Look through the entries below and extract exactly the lines from the one containing "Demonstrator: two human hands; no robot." through the one containing "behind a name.", ends included.

DATASET ENTRIES:
- - - - - - -

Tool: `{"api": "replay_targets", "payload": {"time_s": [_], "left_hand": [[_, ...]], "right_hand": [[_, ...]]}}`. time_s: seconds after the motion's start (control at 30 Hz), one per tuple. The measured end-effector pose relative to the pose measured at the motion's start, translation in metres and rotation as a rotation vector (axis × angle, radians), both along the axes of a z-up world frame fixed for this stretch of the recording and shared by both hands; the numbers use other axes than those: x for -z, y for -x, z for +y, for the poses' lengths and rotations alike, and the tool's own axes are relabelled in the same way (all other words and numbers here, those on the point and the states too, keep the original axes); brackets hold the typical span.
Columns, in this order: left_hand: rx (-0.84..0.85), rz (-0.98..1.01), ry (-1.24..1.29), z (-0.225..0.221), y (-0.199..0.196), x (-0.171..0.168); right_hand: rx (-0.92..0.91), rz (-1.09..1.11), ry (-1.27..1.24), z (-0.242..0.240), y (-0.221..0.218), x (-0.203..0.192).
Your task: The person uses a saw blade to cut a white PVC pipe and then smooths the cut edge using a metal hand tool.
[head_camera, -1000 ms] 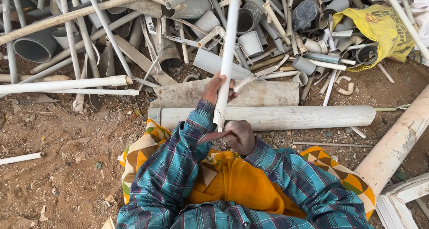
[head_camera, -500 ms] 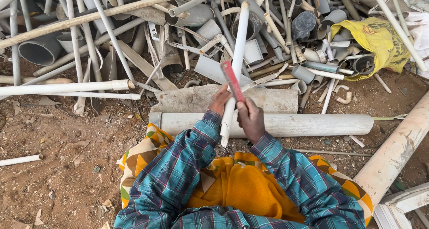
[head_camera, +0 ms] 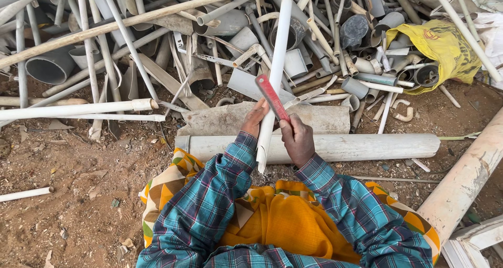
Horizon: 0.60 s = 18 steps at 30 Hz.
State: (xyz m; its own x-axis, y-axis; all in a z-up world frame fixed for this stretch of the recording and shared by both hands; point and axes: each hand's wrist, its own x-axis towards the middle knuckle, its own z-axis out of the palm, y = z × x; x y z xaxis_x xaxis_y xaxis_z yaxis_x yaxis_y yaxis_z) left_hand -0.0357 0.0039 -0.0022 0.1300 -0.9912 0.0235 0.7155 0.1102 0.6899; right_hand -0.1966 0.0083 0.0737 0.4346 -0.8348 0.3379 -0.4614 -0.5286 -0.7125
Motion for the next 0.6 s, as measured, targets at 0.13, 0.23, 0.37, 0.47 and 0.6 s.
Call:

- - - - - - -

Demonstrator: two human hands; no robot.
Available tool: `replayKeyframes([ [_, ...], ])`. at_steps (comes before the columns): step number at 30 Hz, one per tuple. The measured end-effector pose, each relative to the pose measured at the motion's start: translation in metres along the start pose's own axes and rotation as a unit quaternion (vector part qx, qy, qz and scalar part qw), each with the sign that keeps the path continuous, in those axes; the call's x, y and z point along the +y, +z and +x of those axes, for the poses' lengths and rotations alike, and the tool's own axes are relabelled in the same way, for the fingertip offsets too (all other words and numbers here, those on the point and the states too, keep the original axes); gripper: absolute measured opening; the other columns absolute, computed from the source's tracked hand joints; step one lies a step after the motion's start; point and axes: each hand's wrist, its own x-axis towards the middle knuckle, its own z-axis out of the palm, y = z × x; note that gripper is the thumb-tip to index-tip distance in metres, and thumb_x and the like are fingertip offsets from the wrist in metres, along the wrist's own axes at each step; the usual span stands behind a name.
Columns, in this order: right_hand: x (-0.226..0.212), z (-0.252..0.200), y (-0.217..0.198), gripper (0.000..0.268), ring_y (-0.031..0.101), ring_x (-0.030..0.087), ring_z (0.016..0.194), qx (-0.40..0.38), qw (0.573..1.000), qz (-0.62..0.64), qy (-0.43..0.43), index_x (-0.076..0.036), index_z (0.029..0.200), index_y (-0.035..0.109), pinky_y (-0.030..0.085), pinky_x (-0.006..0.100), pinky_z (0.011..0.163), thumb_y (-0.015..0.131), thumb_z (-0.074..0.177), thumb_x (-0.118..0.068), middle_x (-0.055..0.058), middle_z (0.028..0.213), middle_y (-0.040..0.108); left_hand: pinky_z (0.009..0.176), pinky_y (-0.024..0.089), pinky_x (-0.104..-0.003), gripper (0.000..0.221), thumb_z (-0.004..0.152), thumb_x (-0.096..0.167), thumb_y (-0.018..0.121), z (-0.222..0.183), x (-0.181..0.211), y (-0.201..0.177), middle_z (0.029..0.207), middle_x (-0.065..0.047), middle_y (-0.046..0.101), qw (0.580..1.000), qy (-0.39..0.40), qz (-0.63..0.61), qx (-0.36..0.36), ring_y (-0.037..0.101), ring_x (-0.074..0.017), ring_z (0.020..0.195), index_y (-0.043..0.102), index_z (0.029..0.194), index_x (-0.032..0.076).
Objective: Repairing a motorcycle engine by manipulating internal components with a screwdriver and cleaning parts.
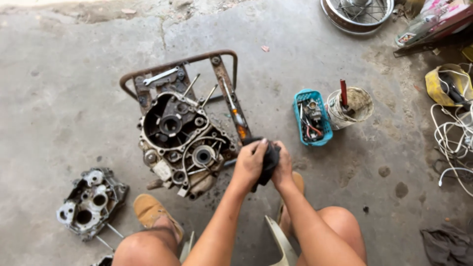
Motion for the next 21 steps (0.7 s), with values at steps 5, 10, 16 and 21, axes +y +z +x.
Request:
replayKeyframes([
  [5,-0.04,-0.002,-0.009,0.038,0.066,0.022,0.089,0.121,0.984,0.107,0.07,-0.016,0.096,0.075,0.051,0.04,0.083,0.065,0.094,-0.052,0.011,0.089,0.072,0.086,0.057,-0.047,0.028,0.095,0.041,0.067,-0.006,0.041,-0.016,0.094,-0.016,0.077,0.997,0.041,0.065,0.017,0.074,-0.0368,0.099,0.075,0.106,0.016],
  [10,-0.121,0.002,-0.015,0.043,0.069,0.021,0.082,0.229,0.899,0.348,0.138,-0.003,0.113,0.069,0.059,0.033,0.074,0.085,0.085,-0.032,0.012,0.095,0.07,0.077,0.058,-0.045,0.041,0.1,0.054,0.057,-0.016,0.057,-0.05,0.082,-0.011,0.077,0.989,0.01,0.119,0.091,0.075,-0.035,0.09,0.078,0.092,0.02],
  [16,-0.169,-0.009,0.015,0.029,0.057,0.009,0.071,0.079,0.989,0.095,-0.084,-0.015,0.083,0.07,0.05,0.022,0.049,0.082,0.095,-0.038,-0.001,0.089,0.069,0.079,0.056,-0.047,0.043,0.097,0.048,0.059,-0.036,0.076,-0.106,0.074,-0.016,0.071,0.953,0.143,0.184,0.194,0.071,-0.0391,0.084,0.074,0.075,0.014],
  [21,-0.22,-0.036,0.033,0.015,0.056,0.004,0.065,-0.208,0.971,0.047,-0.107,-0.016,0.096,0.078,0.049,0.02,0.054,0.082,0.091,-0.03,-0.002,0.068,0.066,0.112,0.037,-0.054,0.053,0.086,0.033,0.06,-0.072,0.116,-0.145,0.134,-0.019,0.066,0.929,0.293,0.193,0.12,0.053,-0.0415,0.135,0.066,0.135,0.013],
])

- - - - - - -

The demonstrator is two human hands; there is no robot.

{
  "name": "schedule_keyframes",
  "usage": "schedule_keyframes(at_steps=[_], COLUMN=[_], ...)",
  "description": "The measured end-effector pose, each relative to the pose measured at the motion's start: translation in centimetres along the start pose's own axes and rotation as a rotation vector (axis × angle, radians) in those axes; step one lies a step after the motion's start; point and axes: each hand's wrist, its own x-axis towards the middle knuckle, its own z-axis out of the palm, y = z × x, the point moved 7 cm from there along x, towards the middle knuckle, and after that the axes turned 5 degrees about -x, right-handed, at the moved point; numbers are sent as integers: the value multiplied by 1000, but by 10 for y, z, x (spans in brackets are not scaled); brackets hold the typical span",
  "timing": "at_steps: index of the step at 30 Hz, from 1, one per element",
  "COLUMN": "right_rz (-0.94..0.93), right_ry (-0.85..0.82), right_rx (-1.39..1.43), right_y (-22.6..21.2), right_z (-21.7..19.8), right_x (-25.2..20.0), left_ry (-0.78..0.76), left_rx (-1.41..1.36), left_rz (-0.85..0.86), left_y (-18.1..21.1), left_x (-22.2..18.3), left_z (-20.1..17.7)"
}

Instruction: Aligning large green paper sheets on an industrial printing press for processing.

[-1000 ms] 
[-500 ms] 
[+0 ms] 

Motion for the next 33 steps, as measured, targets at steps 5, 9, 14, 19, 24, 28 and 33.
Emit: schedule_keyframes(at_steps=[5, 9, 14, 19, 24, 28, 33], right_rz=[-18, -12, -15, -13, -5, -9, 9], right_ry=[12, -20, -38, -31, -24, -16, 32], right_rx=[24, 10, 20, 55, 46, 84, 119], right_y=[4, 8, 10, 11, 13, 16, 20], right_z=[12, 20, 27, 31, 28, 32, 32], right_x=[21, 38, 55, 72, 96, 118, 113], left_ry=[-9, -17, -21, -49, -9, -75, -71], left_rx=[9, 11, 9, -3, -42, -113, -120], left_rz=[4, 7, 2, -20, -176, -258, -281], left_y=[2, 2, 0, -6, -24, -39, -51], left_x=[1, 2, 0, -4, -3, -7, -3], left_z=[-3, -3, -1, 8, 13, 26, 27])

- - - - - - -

OUTPUT OF THE EXERCISE:
Demonstrator: two human hands; no robot.
Available tool: `replayKeyframes([ [_, ...], ])`. at_steps (comes before the columns): step number at 30 Hz, one per tuple. The measured end-effector pose, each relative to the pose measured at the motion's start: translation in metres along the start pose's own axes and rotation as a unit quaternion (vector part qx, qy, qz and scalar part qw), each with the sign that keeps the path continuous, in those axes; the call's x, y and z point along the +y, +z and +x of those axes, for the poses' lengths and rotations alike, and the tool's own axes are relabelled in the same way, for the fingertip offsets too (all other words and numbers here, those on the point and the states too, keep the original axes); gripper: absolute measured opening; the other columns absolute, computed from the source's tracked hand joints; step one lies a step after the motion's start; point and axes: each hand's wrist, its own x-axis towards the middle knuckle, its own z-axis out of the palm, y = z × x; note that gripper is the thumb-tip to index-tip distance in metres, and thumb_x and the like are fingertip offsets from the wrist in metres, along the wrist's own axes at each step; the usual span stands behind a name.

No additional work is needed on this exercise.